Destaca-se que a imunidade à toxoplasmose pode não ser permanente em período epidêmico por exposição a alta quantidade do inóculo ou por reinfecção por outra cepa de Toxoplasma. Ressaltamos que estes achados sugestivos de reinfecção em gestantes também foram encontrados no surto de toxoplasmose em São Marcos (2015) no Rio Grande do Sul e Santa Izabel do Ivai, Paraná em 2002.
O atendimento de recém-nascidos em investigação de toxoplasmose congênita e crianças menores de 2 anos deve ser referenciado preferencialmente à infectologia pediátrica do hospital universitário. A investigação está sendo avaliada conforme o “Fluxograma para investigação de toxoplasmose congênita” (
ANEXO 4).
É recomendável que o tratamento da toxoplasmose congênita e das infecções agudas em crianças menores de dois anos sejam com administração e oferta de medicações com apresentações pediátricas.
No algoritmo terapêutico para gestantes
(ANEXO 3) é destacada a importância e necessidade de ecografia obstétrica, material para amniocentese e as medicações disponíveis para tratamento: espiramicina, sulfadiazina, pirimetamina e ácido folínico. As demais orientações sobre tratamento em gestantes encontram-se descritas em “Orientações sobre tratamento de toxoplasmose aguda-gestantes” ”
(ANEXO 2).
5- Prevenção – As medidas preventivas devem ser realizadas com maior rigor em crianças menores de dois anos devido à imaturidade imunológica e pacientes imunocomprometidos devido risco de doença aguda sintomática com complicações e maior chance de reativação ocular nos primeiros anos.

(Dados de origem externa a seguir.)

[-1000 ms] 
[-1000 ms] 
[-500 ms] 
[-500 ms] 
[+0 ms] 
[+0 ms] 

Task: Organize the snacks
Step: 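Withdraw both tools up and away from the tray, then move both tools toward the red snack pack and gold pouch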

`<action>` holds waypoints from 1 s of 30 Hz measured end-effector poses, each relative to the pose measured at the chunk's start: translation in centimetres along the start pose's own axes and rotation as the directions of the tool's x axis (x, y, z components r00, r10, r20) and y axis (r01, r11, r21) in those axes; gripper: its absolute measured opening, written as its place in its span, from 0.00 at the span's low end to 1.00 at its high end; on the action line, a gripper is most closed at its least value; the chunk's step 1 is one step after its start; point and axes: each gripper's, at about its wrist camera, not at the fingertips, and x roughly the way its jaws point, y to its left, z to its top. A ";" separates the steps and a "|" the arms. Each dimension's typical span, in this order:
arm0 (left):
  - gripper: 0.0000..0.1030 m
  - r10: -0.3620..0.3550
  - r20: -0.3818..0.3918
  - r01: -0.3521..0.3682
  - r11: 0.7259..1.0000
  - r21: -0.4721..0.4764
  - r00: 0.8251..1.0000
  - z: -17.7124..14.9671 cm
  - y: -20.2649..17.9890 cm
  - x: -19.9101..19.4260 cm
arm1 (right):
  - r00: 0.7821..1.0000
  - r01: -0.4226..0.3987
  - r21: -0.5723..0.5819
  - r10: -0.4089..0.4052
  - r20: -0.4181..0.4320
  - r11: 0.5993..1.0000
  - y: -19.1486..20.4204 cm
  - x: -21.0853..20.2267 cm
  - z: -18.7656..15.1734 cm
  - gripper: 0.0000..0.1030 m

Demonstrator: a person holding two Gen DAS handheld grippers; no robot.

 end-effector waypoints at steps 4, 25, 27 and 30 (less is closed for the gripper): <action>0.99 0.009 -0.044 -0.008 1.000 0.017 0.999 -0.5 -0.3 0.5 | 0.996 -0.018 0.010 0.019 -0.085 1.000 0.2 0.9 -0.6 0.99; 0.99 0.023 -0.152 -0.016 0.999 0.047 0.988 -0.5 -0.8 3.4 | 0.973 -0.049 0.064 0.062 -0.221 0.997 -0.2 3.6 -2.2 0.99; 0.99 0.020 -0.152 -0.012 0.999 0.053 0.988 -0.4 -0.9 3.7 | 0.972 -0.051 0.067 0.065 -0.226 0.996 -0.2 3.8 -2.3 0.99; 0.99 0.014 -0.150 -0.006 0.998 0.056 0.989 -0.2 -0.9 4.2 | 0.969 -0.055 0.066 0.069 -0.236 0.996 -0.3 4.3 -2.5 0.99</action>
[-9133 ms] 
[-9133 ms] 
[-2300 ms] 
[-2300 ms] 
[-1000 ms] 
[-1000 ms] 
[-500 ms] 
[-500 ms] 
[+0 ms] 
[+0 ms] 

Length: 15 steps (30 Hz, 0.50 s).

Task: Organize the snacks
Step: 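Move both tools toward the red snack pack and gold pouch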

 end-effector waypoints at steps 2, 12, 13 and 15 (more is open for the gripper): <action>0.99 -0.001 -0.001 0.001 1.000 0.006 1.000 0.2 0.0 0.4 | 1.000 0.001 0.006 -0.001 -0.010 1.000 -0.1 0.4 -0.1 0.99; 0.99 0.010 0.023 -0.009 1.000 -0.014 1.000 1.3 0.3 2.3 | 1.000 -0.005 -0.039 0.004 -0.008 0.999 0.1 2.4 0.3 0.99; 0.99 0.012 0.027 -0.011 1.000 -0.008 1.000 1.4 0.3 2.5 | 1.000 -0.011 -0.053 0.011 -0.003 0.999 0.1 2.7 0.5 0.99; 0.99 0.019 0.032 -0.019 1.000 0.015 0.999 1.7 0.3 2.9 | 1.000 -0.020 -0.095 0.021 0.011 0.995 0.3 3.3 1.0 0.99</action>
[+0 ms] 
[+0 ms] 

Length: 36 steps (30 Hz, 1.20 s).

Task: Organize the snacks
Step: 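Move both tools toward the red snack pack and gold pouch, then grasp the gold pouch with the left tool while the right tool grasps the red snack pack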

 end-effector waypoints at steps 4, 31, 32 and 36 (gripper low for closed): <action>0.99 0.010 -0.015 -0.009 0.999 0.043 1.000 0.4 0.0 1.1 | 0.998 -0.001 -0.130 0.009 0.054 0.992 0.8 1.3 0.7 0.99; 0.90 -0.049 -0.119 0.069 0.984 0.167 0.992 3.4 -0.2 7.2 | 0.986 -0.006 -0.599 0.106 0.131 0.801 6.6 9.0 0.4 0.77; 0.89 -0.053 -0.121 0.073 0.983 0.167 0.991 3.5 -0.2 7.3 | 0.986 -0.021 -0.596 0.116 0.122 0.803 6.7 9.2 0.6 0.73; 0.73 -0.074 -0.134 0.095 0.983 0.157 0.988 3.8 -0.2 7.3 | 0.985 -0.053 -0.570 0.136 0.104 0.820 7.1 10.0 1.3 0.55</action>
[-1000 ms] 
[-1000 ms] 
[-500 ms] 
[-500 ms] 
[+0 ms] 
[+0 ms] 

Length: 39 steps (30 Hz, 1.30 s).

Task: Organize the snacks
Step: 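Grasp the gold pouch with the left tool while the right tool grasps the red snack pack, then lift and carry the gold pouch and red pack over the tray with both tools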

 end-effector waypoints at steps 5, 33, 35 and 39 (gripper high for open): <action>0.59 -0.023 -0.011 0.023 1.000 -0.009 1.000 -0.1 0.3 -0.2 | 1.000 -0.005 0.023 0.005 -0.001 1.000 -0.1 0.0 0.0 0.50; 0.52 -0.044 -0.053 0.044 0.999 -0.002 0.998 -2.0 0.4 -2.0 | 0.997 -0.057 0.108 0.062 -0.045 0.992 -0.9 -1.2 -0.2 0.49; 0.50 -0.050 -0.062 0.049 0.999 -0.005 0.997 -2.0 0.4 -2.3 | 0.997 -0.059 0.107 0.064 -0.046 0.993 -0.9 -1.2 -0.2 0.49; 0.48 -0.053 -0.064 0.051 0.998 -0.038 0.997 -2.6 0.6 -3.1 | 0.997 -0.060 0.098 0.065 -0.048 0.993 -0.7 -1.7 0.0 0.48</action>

Estas recomendações de prevenção estão disponíveis no “Informativo à população de Santa Maria”
(ANEXO 5).
Até novas definições sobre a fonte de surto e finalização da investigação da vigilância epidemiológica, é recomendado à população de Santa Maria que siga as orientações de prevenção disponíveis no “Informativo à população de Santa Maria”
(ANEXO 5).
Mulheres Gestantes: Recomenda-se que todas as gestantes, independentemente da condição sorológica prévia sigam as orientações de como evitar as possíveis fontes de contaminação, tais como: cuidados com água, carne e verduras
(ANEXO 5). Em virtude do impacto desconhecido durante o período epidêmico foi considerada, na fase ascendente da instalação da epidemia, que mulheres com desejo de gestar postergassem sua gestação para um período de declínio do surto.